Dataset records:

===

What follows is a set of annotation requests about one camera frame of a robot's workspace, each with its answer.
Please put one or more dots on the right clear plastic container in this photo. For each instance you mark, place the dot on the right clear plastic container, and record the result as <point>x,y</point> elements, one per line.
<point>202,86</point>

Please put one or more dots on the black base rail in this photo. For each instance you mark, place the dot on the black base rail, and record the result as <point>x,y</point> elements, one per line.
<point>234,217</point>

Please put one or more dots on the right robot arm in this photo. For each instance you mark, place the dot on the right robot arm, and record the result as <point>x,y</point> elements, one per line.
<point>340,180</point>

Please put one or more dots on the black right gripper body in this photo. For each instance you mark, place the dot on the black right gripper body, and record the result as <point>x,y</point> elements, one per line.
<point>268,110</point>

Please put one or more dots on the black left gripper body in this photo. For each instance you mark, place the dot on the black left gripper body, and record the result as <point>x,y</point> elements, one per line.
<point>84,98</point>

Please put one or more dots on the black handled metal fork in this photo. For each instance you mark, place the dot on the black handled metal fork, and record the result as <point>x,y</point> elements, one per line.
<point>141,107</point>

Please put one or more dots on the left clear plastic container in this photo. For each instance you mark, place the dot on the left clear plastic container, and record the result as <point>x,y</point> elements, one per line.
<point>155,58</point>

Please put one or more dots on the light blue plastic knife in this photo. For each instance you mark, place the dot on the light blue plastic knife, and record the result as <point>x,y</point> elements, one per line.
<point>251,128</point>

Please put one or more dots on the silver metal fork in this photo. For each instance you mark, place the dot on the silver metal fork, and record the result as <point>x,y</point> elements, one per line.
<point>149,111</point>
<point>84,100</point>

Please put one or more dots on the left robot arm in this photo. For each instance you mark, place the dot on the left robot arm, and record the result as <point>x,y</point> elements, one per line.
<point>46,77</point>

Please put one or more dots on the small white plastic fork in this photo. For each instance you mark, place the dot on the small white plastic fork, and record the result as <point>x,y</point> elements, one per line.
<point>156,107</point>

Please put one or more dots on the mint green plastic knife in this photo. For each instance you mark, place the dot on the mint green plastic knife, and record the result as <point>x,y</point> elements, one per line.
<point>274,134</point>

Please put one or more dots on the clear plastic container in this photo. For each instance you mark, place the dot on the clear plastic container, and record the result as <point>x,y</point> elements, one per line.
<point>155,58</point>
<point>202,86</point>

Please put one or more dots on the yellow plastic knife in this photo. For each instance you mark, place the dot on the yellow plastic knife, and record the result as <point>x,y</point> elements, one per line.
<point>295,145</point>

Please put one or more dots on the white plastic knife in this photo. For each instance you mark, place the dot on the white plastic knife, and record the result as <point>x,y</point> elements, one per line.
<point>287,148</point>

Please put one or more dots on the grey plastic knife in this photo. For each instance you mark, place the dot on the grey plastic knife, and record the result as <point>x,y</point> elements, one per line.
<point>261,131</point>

===

Problem details: All of the data above must be set down again exactly.

Result for this exercise:
What follows is a set of annotation requests about one camera frame of a robot's workspace, each with its answer.
Please put one or more dots on the right clear plastic container in this photo. For each instance you mark, place the dot on the right clear plastic container, and record the result as <point>x,y</point> elements, one per line.
<point>202,86</point>

Please put one or more dots on the black base rail in this photo. For each instance you mark, place the dot on the black base rail, and record the result as <point>x,y</point> elements, one per line.
<point>234,217</point>

Please put one or more dots on the right robot arm in this photo. For each instance you mark, place the dot on the right robot arm, and record the result as <point>x,y</point> elements, one per line.
<point>340,180</point>

Please put one or more dots on the black right gripper body in this photo. For each instance you mark, place the dot on the black right gripper body, and record the result as <point>x,y</point> elements, one per line.
<point>268,110</point>

Please put one or more dots on the black left gripper body in this photo. For each instance you mark, place the dot on the black left gripper body, and record the result as <point>x,y</point> elements, one per line.
<point>84,98</point>

Please put one or more dots on the black handled metal fork in this photo. For each instance you mark, place the dot on the black handled metal fork, and record the result as <point>x,y</point> elements, one per line.
<point>141,107</point>

Please put one or more dots on the left clear plastic container in this photo. For each instance you mark, place the dot on the left clear plastic container, and record the result as <point>x,y</point> elements, one per line.
<point>155,58</point>

Please put one or more dots on the light blue plastic knife in this photo. For each instance you mark, place the dot on the light blue plastic knife, and record the result as <point>x,y</point> elements, one per line.
<point>251,128</point>

Please put one or more dots on the silver metal fork in this photo. For each instance you mark, place the dot on the silver metal fork, and record the result as <point>x,y</point> elements, one per line.
<point>149,111</point>
<point>84,100</point>

Please put one or more dots on the left robot arm in this photo. For each instance you mark, place the dot on the left robot arm, and record the result as <point>x,y</point> elements, one per line.
<point>46,77</point>

Please put one or more dots on the small white plastic fork in this photo. For each instance you mark, place the dot on the small white plastic fork, and record the result as <point>x,y</point> elements, one per line.
<point>156,107</point>

Please put one or more dots on the mint green plastic knife in this photo. For each instance you mark, place the dot on the mint green plastic knife, and record the result as <point>x,y</point> elements, one per line.
<point>274,134</point>

Please put one or more dots on the clear plastic container in this photo. For each instance you mark, place the dot on the clear plastic container, and record the result as <point>x,y</point> elements, one per line.
<point>155,58</point>
<point>202,86</point>

Please put one or more dots on the yellow plastic knife in this photo. For each instance you mark, place the dot on the yellow plastic knife, and record the result as <point>x,y</point> elements, one per line.
<point>295,145</point>

Please put one or more dots on the white plastic knife in this photo. For each instance you mark, place the dot on the white plastic knife, and record the result as <point>x,y</point> elements, one per line.
<point>287,148</point>

Please put one or more dots on the grey plastic knife in this photo. For each instance you mark, place the dot on the grey plastic knife, and record the result as <point>x,y</point> elements, one per line.
<point>261,131</point>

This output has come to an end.